Since premenstrual syndrome is so complex and so difficult to treat, you can start at the most basic level by doing things that may help you and certainly won’t hurt you.

Many women are helped merely by charting their lives and recognizing patterns in the way they feel. If you have the luxury of organizing your own time and activities, set up your schedule so that on the days you know you are going to feel irritable or bloated, you won’t be doing things to raise your stress level. If you know you are not going to be the most delightful person starting Tuesday the 23rd, don’t plan to have a college interview, an aggravating meeting with an incompetent employee, or a birthday party with your 8-year-old son’s dozen best buddies.

Charting can also be diagnostic. Suppose after a couple of months of monitoring yourself and looking for cyclical patterns, you notice that you feel depressed, irritable, and anxious every day. Because premenstrual syndrome is in the media and therefore on everyone’s mind, you have automatically assumed that your bad moods are cyclical. When you start charting, you may discover that they are not. In fact, you may have depression — which is less acceptable socially than premenstrual syndrome and not usually helped by premenstrual syndrome therapies. We are fortunate that today there are good medications for depression. If you do chart your symptoms and find that you are depressed more than half the month, you and your doctor should try to get the correct diagnosis and treat you for that. An antidepressant will work a lot better than treating your depression as premenstrual syndrome. Therapy may help as well.

Another major step in helping yourself through premenstrual syndrome is to eat so that you get close to your ideal body weight; the closer you get, the better you will feel in terms of general health, whatever time of the month and whatever your age. If you need to lose weight (and it’s a lot easier to talk about ideal body weight than to get there and stay there), try to stick to a relatively low-fat, general-weight-loss diet. Keep your calorie intake high enough to maintain your health, and try to lose weight gradually.

I encourage women who have premenstrual syndrome symptoms to avoid concentrated carbohydrates (like cookies), stay away from chocolate bars if you can manage to suppress the cravings, keep fat intake low, and cut down on salt and caffeine.

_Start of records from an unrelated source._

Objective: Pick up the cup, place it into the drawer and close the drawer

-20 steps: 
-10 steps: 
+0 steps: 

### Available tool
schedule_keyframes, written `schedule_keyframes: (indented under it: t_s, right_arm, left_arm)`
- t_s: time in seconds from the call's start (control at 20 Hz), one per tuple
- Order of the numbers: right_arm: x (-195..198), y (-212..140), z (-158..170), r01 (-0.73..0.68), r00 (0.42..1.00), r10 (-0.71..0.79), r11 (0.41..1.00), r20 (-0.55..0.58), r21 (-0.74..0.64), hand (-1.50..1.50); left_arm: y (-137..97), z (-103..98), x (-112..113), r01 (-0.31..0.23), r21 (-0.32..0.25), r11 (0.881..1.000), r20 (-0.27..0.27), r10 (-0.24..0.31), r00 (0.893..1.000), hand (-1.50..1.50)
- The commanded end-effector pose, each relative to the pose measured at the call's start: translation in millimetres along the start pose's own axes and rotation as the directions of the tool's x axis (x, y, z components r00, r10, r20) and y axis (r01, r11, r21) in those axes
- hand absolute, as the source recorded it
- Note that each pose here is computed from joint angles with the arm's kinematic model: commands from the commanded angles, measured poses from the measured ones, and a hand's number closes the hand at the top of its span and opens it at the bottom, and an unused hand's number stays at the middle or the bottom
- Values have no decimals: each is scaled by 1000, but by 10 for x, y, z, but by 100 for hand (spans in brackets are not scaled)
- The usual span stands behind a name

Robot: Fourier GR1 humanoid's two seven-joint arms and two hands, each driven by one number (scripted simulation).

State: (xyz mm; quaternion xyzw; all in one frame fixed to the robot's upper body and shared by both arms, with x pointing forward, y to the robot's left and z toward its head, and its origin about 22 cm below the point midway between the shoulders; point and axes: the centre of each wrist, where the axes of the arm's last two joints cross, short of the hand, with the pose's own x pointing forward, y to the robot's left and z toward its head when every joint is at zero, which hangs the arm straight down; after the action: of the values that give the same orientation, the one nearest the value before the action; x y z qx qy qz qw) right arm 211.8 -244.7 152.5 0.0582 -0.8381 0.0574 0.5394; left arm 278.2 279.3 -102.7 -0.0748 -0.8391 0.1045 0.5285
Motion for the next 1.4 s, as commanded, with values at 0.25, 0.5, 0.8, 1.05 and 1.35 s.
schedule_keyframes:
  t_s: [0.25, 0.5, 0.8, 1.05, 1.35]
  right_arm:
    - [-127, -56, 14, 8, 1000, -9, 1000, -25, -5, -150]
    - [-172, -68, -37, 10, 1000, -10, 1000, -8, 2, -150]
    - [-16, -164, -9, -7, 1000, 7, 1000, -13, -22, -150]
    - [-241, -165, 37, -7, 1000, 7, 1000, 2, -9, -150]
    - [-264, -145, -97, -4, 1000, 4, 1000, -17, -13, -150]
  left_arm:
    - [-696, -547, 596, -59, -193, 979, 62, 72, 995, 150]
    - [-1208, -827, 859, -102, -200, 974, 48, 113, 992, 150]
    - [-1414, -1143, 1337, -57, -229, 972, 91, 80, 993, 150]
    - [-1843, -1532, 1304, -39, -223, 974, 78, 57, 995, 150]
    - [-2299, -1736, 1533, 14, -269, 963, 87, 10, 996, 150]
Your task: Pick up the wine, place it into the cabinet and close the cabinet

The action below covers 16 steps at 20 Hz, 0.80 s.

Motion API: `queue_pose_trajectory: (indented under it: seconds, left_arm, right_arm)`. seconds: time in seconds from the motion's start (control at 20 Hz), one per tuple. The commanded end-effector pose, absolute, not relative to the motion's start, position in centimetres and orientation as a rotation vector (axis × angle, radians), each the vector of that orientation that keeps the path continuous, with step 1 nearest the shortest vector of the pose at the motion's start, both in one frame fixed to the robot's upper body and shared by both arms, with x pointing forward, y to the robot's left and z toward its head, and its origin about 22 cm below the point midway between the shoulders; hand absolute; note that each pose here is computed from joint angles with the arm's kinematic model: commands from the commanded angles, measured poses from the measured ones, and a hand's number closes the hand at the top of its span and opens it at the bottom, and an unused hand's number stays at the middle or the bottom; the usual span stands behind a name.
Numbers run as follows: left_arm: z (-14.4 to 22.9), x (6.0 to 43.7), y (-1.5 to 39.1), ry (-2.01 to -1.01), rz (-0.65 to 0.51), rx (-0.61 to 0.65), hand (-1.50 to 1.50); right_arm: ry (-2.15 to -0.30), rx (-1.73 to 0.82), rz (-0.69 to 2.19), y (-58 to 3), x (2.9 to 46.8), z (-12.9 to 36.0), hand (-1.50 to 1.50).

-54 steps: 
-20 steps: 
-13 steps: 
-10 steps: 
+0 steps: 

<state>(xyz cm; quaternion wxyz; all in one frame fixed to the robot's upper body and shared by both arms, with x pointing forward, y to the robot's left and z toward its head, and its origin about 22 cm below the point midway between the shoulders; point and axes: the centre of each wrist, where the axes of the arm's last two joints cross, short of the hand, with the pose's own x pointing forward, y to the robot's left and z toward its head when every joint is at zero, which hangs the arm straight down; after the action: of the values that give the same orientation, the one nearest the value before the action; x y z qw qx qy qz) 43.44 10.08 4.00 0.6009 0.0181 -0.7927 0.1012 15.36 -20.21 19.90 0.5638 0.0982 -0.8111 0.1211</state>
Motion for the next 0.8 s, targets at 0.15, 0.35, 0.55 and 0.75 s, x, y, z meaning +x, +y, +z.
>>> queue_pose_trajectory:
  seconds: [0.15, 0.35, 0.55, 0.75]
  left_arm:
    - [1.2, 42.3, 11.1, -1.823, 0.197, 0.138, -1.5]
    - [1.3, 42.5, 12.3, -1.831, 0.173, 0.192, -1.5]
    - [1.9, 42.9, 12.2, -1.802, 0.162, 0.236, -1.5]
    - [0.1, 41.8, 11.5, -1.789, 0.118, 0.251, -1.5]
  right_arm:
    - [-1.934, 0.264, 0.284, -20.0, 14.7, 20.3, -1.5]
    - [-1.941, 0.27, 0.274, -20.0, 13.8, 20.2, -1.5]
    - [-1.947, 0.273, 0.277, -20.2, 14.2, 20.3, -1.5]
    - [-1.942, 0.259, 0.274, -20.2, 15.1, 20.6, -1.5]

Decreasing salt intake reduces the bloating associated with fluid retention, and limiting caffeine helps both with breast discomfort and with the caffeine-induced jitters. My standard line is that if your body, like Audrey, the carnivorous plant in the Little Shop of Horrors, shouts “Feed me! Feed me!,” you have to respond negatively. If you eat the candy bar, you will feel worse with the extra sugar on board. If you eat the salty potato chips, you will increase your tendency to bloat.

Regular exercise is another key. It is good for you even if it turns out not to help your premenstrual syndrome. Researchers have discovered substances called endorphins, natural opiates produced by your brain, which make you feel better just as antidepressant drugs do. Endorphins are produced in greater amounts during exercise and account for the phenomenon known as a runner’s high. Since premenstrual depression is an issue for many who have premenstrual syndrome, the endorphins generated through exercise will probably help these women feel better. The goal is a half hour of aerobic exercise (getting your heart rate to about 75 percent of its maximum capacity) three times a week. This is a goal, not a limit; if you feel like exercising more frequently, so much the better.

Lucy feels out of sorts every month before her period. She decides to start running to see if it will help her to control her negative feelings. She begins with short distances but finds that the more she runs, the better she feels. Eventually she becomes a marathoner and completes the New York marathon several times. With her newfound energy, she later takes up karate. She is now extremely fit and generally serene all month long.

Not every woman who takes up exercise to control premenstrual syndrome will end up as a marathoner or earn a black belt, but Lucy’s example shows very clearly that exercise can have a real effect on premenstrual syndrome.